In its letter to CMS Administrator Marilyn Tavenner dated  September 6, 2013 “commenting” on the proposals that were finalized as part of the 2014 Physician Fee Schedule Rule, ASA stated that members had “expressed concern that their publicly available information is either incomplete or incorrect.”  The letter cited one ASA leader who was listed as being affiliated with a hospital where he had never worked or been privileged.

At a “town hall” meeting held at Baltimore headquarters on February 24, 2014, CMS was told that a task force for another national medical association had found errors in 50 percent of their members’ profiles.  Other physician representatives pointed to faulty demographic data and incorrect information about participation in PQRS.

Some of our clients have found that certain providers continue to be listed as affiliated with their groups many months after leaving.

The errors on the Physician Compare website have caught the attention of the Health and Human Services Office of the Inspector General (OIG), who included a review of the accuracy of the website in their Work Plan for 2014.  The OIG noted that “CMS repurposed its Provider Enrollment, Chain, and Ownership System (PECOS) as its data source for provider information on Physician Compare.  However, prior OIG work found that the provider information in PECOS was often inaccurate and, at times, incomplete.”

Anesthesiologists, CRNAs or AAs whose information on the website is inaccurate can correct it by following CMS’ instructions on amending PECOS records.  The instructions state that editing or amending an existing record will take 15-20 minutes.  Seeing the change made on Physician Compare may take a good deal longer, however.  At the town hall meeting, CMS told participants that they could expect to wait for up to four months for corrections to appear.
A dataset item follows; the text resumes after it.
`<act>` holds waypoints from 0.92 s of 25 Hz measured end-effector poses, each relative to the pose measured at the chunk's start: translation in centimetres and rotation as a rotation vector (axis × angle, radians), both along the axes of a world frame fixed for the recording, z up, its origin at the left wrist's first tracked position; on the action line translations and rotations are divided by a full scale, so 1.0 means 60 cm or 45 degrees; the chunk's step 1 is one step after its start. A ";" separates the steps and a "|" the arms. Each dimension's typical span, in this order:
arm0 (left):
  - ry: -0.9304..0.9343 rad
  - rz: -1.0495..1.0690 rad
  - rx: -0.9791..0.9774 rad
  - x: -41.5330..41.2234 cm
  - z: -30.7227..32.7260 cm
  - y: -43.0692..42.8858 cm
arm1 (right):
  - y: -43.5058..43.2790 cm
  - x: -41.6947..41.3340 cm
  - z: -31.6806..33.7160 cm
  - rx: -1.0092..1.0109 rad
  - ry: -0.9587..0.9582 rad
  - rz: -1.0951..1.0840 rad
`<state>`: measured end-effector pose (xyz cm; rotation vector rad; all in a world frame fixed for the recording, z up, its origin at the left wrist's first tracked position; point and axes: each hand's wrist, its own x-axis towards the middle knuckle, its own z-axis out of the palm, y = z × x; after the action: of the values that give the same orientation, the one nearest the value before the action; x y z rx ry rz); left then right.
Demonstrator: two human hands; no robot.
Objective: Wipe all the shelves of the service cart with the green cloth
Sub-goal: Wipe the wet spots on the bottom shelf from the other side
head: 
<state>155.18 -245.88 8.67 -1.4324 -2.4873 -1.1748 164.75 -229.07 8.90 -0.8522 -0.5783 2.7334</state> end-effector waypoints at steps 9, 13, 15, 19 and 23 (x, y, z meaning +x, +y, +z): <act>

Given the number of inaccuracies reported, and given the imminent posting of quality data, it is not surprising that medical associations like ASA have urged CMS to extend the preview period that will allow physicians and other professionals to view their data as it will appear on the web site in advance of publication beyond the current 30 days.  In its September 2013 comment letter, ASA urged CMS to extend the review period to allow 90 days for a physician to review and appeal his or her information.  CMS has suggested shortening the period, however, to two weeks.

Whether the Physician Compare website will provide accurate and meaningful information for patients researching providers is very much an open question.  More and more data are going to appear on the website, regardless, and physicians and other healthcare professionals will want to check their information periodically.